An auction of the tattooed skin of an Austrian performance artist has been cancelled after all 12 pieces were bought by a collector for “a seven-figure sum” ahead of the event. The sale of Wolfgang Flatz’s skin was due to take place at Munich’s modern and contemporary art museum, the Pinakothek der Moderne, on 8 February.
The lots have been purchased by a Swiss collector, who will receive black-and-white photographs of the lots until they are transferred to them posthumously. One remaining piece of tattooed skin will be given to the artist’s son. The tattoos include the artist’s name in Cyrillic and a quote by the Roman philosopher Cicero: “Dum spiro spero” (while I breathe I hope).
The auction, titled “To Risk One’s Own Skin”, was to be led by Christie’s auctioneer and chairman, Dirk Boll. A now-removed page on Christie’s website described how “the auction thus offers a unique opportunity to acquire a significant piece of art history’s future, as this is the first time an artist has sold his real body as a work of art during his lifetime”.
The event was organised as a prelude to the Munich museum’s retrospective of Flatz’s work, Something Wrong with Physical Sculpture, which runs until May 2024 and includes a work that offers visitors the chance to throw darts at his body. An undisclosed portion of the proceeds from the sale will go towards the museum’s Bavarian State Painting Collections and the Flatz Foundation, which was set up by the artist to foster “artistic expression”.
The sale raises some of the ethical and legal challenges related to the production, display and sale of avant-garde artwork, notably the Viennese Actionism movement (spanning the 1960s and 1970s), which Flatz was associated with.

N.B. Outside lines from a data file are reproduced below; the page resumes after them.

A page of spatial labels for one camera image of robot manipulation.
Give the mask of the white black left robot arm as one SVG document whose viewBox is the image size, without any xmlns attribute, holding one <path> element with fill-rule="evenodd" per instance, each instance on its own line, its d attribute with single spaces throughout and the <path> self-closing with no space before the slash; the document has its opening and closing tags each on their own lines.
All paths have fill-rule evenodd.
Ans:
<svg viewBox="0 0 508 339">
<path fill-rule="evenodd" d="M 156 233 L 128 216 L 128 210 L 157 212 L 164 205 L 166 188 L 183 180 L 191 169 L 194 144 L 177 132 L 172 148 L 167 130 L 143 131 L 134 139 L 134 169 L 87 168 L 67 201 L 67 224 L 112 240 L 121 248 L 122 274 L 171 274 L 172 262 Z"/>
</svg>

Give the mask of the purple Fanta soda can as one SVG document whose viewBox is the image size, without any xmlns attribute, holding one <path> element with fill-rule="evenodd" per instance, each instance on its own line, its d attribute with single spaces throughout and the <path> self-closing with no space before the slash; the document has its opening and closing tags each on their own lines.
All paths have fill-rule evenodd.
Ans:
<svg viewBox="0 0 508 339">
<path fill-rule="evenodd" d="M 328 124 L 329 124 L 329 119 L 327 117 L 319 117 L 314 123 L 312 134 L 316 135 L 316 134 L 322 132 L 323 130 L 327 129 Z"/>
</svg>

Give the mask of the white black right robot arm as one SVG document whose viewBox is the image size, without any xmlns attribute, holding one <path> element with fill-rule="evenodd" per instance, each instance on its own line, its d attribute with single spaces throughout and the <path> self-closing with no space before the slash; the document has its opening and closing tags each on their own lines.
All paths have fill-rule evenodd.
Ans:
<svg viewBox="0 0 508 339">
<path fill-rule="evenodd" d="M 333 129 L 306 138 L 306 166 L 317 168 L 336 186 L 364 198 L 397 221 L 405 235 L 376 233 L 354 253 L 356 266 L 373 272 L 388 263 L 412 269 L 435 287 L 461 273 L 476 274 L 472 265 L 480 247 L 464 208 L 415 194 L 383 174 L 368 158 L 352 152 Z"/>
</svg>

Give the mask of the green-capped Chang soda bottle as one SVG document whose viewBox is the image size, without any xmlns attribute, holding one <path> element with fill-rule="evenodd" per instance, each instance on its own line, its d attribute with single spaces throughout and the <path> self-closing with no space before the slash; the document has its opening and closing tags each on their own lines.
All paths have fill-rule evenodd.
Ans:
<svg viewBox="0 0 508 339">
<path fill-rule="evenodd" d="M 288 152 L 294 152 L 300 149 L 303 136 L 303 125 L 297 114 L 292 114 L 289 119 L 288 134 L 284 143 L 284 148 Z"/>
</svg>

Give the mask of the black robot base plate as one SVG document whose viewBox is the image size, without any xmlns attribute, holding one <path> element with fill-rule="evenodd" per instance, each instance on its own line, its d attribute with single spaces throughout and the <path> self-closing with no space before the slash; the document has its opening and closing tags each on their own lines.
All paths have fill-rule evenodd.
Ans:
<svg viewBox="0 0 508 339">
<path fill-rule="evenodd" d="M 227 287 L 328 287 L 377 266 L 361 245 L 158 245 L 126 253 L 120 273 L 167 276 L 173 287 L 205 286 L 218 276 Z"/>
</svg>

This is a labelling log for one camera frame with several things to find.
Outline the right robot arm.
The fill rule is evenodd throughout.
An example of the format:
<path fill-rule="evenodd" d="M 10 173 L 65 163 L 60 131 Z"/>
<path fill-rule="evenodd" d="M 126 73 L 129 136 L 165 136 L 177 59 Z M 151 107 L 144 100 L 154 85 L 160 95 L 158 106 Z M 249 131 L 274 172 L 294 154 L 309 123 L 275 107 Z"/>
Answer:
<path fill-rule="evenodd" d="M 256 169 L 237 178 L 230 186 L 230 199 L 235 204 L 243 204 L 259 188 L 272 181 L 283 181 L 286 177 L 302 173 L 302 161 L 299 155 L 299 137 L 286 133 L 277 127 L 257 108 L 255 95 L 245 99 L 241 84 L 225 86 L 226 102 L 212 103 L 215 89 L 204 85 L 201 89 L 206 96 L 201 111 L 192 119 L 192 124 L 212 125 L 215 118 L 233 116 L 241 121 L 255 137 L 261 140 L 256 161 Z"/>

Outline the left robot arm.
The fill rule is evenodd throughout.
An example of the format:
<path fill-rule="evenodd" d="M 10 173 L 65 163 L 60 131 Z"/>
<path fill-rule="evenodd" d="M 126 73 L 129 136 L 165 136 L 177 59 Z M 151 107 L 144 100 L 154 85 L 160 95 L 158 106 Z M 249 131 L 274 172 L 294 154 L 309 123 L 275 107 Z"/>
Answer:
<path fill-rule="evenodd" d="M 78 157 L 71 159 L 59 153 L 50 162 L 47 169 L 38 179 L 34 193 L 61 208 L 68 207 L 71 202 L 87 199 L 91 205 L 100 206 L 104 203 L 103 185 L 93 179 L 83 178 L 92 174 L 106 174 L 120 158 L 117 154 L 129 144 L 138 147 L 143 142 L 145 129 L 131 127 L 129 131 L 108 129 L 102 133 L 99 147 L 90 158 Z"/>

“There will be ethical and cultural sensitivities around the sale of skin, which is human tissue and an organ,” says Xisca Borràs, a partner in the life sciences regulatory team at the UK legal firm Bristows. “The law does not specifically address this practice, despite the efforts of the Council of Europe and the different countries in Europe to stop trafficking in human organs. And whether the artist would be able to give ‘appropriate consent’, given that he/she/they are getting paid for the tattooed skin, is an open legal question.”
Imogen Goold, a professor of medical law at the University of Oxford, agrees that the legal position of such works is tricky: “Most laws cover the use of human tissue in the research context. There is some case law, but it focuses on ownership, rather than sale of human tissue. Surprisingly, quite a few types of human tissue and bodily material are sold. The best example is hair for wigs. There have also been attempts to sell breast milk online. These sorts of sales are probably captured by consumer protection legislation, but the legality of the sale isn’t something the law has really considered. That is probably because sale of things like hair are uncontroversial. By contrast, the attempted sale of breast milk in the UK was rapidly prevented, with eBay taking down the listings.”
The sale of tissue in the art context is “probably untrodden ground, legally speaking” Goold continues. This is not say it hasn’t happened: Marc Quinn’s Self, a sculpture of the artist’s head made from 9 pints of his own frozen blood, sold for £1.5m in 2005, she points out.
It is also not the first time a contemporary artist has brushed with the law on their employment of human tissues and organs directly in the work. Wim Delvoye prompted controversy and allegations of illegality with his tattooing of live pigs in the early 2000s and the Canadian artist Rick Gibson was convicted (under public decency acts) in 1991 for his display of earrings made from foetuses.
Major shows, notably Hauser & Wirth’s 2009 exhibition show Rite of Passage: The Early Years of Vienna Actionism, 1960-1966, curated by the art historian Hubert Klocker (now manager of the Otto Muehl estate), have enhanced understanding of the movement and its ambitions. A new museum, the Wiener Aktionismus Museum (WAM) dedicated to the movement and due to open in Vienna next month, also aims to take this further by, according to its website, making the [Actionism] movement “as accessible to the public in all its complexity”.